Third, it doesn't seem that they've covered what happens if CLIP is unfrozen during training. This isn't something you'd always be able to do (training from scratch, for example, will require that you have CLIP frozen so the diffusion component can get aligned to it, and I have noticed that CLIP can undergo some pretty severe damage if you make certain drastic changes to the model with it unfrozen), but it's pretty common practice for people training LoRAs or full finetunes of SD to unfreeze CLIP so that it can learn to interpret text differently. If you unfreeze CLIP, and you start passing it images of cats which to the current model look like "picture of a dog" (with probably some aspects of "picture of a cat"), then as you train the model you would be telling the model it is wrong when it treats the picture of a cat like a picture of a dog, and you would be updating the weights to differentiate those concepts better, and it should in theory render Nightshade ineffective over time. Again, this is not explored in the paper. It also isn't guaranteed to be without side effects, because I have seen damage done to CLIP on certain training regimens without people actively trying to damage it.

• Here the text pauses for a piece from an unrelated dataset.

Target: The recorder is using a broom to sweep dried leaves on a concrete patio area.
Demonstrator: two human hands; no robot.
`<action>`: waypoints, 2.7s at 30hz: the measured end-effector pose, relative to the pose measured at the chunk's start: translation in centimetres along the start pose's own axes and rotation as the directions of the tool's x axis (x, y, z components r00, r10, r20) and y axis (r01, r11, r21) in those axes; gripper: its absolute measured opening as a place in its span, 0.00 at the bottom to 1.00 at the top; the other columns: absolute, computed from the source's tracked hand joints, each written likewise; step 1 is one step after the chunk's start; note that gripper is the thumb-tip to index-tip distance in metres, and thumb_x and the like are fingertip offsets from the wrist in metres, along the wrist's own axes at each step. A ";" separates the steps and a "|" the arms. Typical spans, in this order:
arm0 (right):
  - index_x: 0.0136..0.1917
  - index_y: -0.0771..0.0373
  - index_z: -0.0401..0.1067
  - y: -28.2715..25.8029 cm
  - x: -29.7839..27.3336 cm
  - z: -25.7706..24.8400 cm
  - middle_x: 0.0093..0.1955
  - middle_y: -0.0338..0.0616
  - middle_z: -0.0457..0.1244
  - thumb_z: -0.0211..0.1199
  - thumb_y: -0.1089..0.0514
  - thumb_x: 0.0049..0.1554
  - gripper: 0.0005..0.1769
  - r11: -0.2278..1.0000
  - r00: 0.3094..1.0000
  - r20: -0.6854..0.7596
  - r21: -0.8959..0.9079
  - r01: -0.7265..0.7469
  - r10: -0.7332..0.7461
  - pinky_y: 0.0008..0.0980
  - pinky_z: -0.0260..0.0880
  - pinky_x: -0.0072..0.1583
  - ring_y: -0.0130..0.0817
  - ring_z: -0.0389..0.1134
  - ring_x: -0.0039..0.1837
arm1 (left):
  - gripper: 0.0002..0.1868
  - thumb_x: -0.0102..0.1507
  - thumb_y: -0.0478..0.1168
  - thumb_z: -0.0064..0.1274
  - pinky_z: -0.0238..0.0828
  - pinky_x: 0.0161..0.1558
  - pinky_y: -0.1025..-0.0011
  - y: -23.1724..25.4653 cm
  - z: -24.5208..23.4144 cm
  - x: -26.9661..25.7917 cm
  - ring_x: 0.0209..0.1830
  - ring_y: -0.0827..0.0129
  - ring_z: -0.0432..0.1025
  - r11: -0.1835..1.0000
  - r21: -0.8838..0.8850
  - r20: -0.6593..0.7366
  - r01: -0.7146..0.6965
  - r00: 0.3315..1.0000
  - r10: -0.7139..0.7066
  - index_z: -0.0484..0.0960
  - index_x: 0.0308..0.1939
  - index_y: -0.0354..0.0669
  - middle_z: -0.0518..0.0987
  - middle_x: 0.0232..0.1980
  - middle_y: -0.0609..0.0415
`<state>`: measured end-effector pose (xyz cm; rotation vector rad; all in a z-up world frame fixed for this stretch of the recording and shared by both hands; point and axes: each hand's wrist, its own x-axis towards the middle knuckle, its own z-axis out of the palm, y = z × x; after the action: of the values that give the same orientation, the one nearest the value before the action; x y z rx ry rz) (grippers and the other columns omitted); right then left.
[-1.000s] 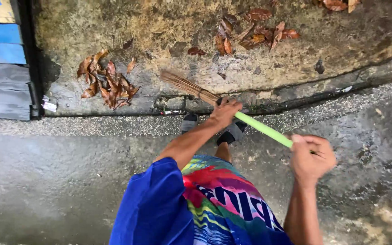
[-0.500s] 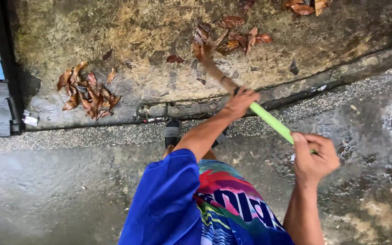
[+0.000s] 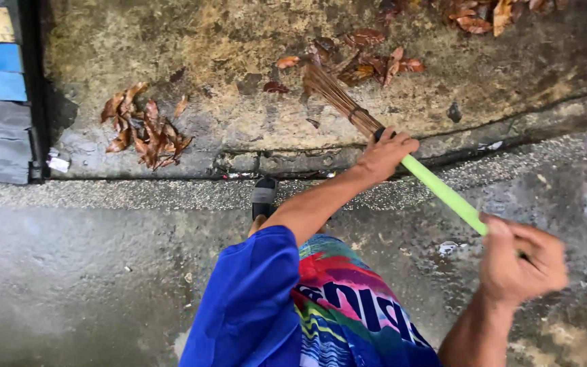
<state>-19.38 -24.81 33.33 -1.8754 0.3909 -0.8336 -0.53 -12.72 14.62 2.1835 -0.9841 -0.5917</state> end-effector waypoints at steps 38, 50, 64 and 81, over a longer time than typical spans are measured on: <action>0.49 0.68 0.72 12.1 0.4 10.1 0.43 0.46 0.71 0.69 0.69 0.62 0.07 0.933 0.900 0.303 0.074 -0.352 0.315 0.21 0.69 0.48 0.24 0.69 0.42 | 0.20 0.65 0.30 0.47 0.62 0.64 0.32 -17.6 5.7 -3.3 0.77 0.41 0.56 0.914 0.155 -0.037 0.374 0.927 -0.373 0.70 0.58 0.54 0.70 0.67 0.53; 0.50 0.71 0.72 7.2 4.4 8.3 0.40 0.50 0.69 0.68 0.70 0.67 0.06 0.974 0.963 0.269 0.217 -0.059 -0.001 0.25 0.74 0.46 0.32 0.75 0.44 | 0.28 0.62 0.22 0.42 0.51 0.71 0.32 -11.1 -1.1 -0.7 0.78 0.36 0.47 0.948 0.020 0.016 0.316 0.948 -0.316 0.70 0.63 0.51 0.65 0.72 0.47; 0.51 0.73 0.73 0.9 2.4 17.7 0.42 0.51 0.69 0.67 0.71 0.64 0.04 0.975 0.939 0.312 0.114 -0.190 0.147 0.22 0.70 0.45 0.26 0.70 0.40 | 0.29 0.53 0.26 0.49 0.57 0.60 0.28 -19.6 -4.3 -10.8 0.69 0.36 0.59 0.925 0.083 -0.163 0.371 0.921 -0.355 0.71 0.58 0.51 0.70 0.63 0.47; 0.56 0.70 0.79 3.1 -0.2 26.1 0.43 0.43 0.71 0.67 0.67 0.60 0.10 0.927 0.785 0.502 -0.113 -0.356 0.363 0.24 0.69 0.47 0.24 0.68 0.42 | 0.35 0.56 0.19 0.46 0.59 0.69 0.45 -26.3 -7.3 -8.6 0.76 0.42 0.55 0.912 0.026 0.031 0.409 0.912 -0.410 0.68 0.64 0.54 0.67 0.70 0.48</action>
<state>-1.06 -8.62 23.80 -1.8651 0.3938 -0.0516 11.39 9.88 1.63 2.4209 -0.5445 -0.8166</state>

As a final note -- part of what enabled this attack to be developed was open-source AI models that can be run locally, where researchers can actually look at the individual components in some detail. Any attack like this is going to be far less effective on models like Midjourney, DALL-E 3, or Imagen because we only know what those companies disclose about them and have no way of even running then locally, let alone figuring out what something will do to training. I would be cautious about declaring this to be a victory, because a lot of developments like this have more potential to tilt things in favor of large AI companies than they do to slow down development of the whole field, and a lot of the larger companies are aware of this.